I guess what I was asking for was an argument similar to the content= one you mentioned, but where I can do img_metadata=False. If I am understanding the cause here, this would solve the problem for me and anyone else with the issue (unless you really want the image metadata, but then you're out of luck in a way Pywikibot can't solve, without T86611 getting fixed).

Update: using the default command, the generator takes a 2-3 hours to complete for this large category. Putting step at 1 and it was still unfinished 2 days later when I killed it, so that wasn't really feasible.
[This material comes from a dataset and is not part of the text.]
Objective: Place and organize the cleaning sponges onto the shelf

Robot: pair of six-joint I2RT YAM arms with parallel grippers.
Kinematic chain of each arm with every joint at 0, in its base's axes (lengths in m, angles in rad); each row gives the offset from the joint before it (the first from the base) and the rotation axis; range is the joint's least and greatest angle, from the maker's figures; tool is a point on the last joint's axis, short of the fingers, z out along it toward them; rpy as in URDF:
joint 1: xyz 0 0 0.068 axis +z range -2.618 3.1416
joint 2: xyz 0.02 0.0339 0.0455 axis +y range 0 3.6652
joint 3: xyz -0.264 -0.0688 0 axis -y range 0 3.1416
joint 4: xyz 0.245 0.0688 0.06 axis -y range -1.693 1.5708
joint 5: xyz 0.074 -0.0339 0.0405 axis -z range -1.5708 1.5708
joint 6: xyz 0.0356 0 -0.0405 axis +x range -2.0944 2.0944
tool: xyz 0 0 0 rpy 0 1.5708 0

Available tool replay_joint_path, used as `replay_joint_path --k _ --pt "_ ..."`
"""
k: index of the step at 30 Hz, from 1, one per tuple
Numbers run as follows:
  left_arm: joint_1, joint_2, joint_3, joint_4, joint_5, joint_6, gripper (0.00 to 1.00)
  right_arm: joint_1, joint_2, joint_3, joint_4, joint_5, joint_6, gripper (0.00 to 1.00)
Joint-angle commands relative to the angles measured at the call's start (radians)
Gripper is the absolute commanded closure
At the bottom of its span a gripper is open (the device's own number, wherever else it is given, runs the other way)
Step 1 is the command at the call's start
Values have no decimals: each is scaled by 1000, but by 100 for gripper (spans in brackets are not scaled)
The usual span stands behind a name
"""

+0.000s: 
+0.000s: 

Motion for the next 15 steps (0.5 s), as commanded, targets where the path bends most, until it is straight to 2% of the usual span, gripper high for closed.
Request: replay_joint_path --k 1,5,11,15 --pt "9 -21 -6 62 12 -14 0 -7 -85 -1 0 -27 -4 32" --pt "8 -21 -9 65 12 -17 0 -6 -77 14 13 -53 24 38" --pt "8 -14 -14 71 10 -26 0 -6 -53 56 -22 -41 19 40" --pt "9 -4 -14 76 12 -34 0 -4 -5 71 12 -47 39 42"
I can experiment with other lower increments between 1 and 50, but I already know enough to know the only values low enough to prevent truncation and lost pages will make the operation take too long to complete, since 50 was already very slow and still getting truncated.
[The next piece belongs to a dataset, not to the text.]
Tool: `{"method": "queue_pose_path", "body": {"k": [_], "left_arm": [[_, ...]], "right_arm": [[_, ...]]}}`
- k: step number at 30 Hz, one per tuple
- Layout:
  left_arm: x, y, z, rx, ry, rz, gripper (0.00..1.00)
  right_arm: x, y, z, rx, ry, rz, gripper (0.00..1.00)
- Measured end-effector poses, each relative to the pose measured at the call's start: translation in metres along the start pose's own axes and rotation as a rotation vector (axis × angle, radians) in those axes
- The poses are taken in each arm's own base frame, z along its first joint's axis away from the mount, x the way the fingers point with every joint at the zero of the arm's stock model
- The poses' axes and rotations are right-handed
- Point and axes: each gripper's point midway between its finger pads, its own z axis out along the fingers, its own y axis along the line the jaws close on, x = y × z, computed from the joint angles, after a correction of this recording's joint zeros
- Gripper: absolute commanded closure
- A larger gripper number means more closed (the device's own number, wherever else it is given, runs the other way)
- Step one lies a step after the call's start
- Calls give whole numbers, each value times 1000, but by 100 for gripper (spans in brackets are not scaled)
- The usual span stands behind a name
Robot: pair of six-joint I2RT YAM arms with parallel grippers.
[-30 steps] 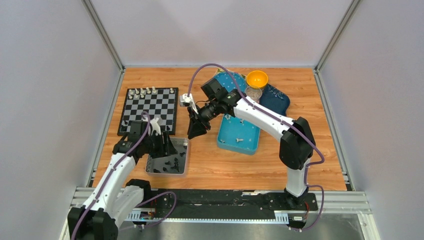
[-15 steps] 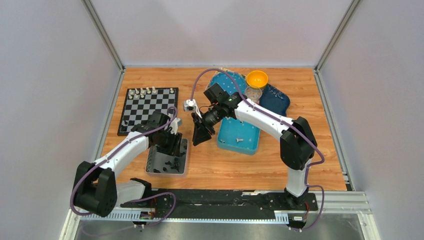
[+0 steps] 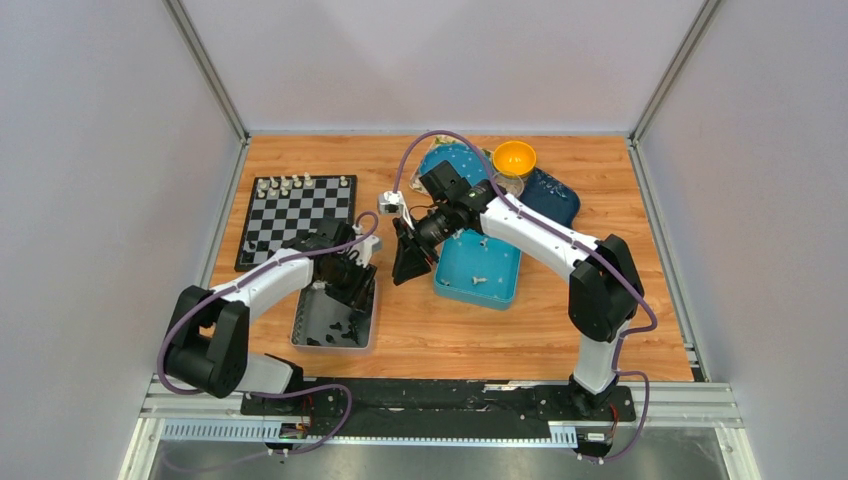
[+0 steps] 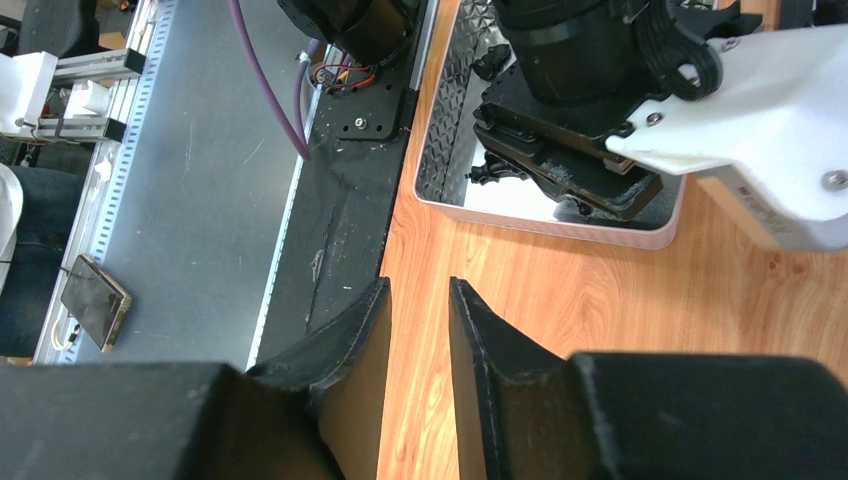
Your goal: Set up the chess pieces on the board
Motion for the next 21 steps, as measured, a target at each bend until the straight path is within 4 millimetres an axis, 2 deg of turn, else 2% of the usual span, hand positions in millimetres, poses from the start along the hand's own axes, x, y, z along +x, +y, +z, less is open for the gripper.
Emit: {"method": "queue_pose_path", "body": {"k": [6, 11, 21], "left_arm": [[1, -4, 7, 15, 17, 28, 50], [-5, -6, 9, 11, -5, 45, 59], [-3, 0, 12, -38, -18, 26, 68]], "right_arm": [[4, -5, -6, 9, -6, 21, 69], [4, -6, -8, 9, -11, 24, 69], [3, -5, -8, 0, -16, 24, 69]]}}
I think we have the following options (which are TBC):

  1. not have metadata by default but only on request
  2. repeat the request with the warning decreasing step in half until it succeeds
  3. repeat the request with the warning removing metadata

I'd prefer to be able to turn the metadata off if I don't need it, because it an enormous amount of data for no purpose if you're not interested in it, and backing off:

  • will slow things down due to retries
  • might not be needed (e.g. if one file is really big and the rest are tiny, so you back off down to 1, and you didn't have to for the rest of the files)
  • still doesn't save you if that one file's metadata is still to big

Given that for many of these files the metadata WOULD include the substantial text layer that is only of relevance for specific tools (like Fae's copyright message hunter on Commons) or Proofread Page at Wikisource, would it be technically feasible to move the text-layer to being something that is NOT supplied unless explicitly requested, meaning that having to request explicitly would mean changes to a small number of tools as opposed to having to rewrite many if the default was to exclude the metadata entirely by default?

Alternatively as has been suggested earlier, an option for content/title pairs only would be useful...

An alternative off the wall thought...

How feasible would it be to have an option to have a pywikibot pagegenerator module, that utilises a pre-existing PETSCAN? (Or PagePile)

A relevant Petscan query (example:https://petscan.wmflabs.org/?psid=18645382) should only contain the 'titles' needed, bypassing the need to access the image metadata at all...

Change 817318 had a related patch set uploaded (by Mpaa; author: Mpaa):

[pywikibot/core@master] [IMPR]: do not load metadata by default for imageinfo

https://gerrit.wikimedia.org/r/817318

Change 826242 had a related patch set uploaded (by Xqt; author: Mpaa):

[pywikibot/core@master] [IMPR]: lazy load imageinfo metadata

https://gerrit.wikimedia.org/r/826242

Change 980007 had a related patch set uploaded (by Mpaa; author: Mpaa):

[pywikibot/core@master] [IMPR]: lazy load imageinfo metadata

https://gerrit.wikimedia.org/r/980007

Change 980007 merged by Xqt:

[pywikibot/core@master] [IMPR]: lazy load imageinfo metadata

https://gerrit.wikimedia.org/r/980007

Xqt claimed this task.
Xqt reassigned this task from Xqt to Mpaa.

Change 817318 abandoned by Mpaa:

[pywikibot/core@master] [IMPR]: do not load metadata by default for imageinfo

Reason:

Done here https://gerrit.wikimedia.org/r/c/pywikibot/core/+/980007

https://gerrit.wikimedia.org/r/817318

Change 826242 abandoned by Xqt:

[pywikibot/core@master] [IMPR]: lazy load imageinfo metadata

Reason:

https://gerrit.wikimedia.org/r/826242

I have the exact same problem. I just needed an easy way to loop through PDF files in a Category and it cannot be done because of this bug... Why wasn't the patch implemented?

The patch was done with rPWBCaa683df and shipped with Pywikibot 8.6.
@Mpaa: Isn't this solved?

@Ninovolador : What is your Pywikibot release? Could you please describe this issue a bit more because there was a change made in Pywikibot 8.6 which should have been solved it.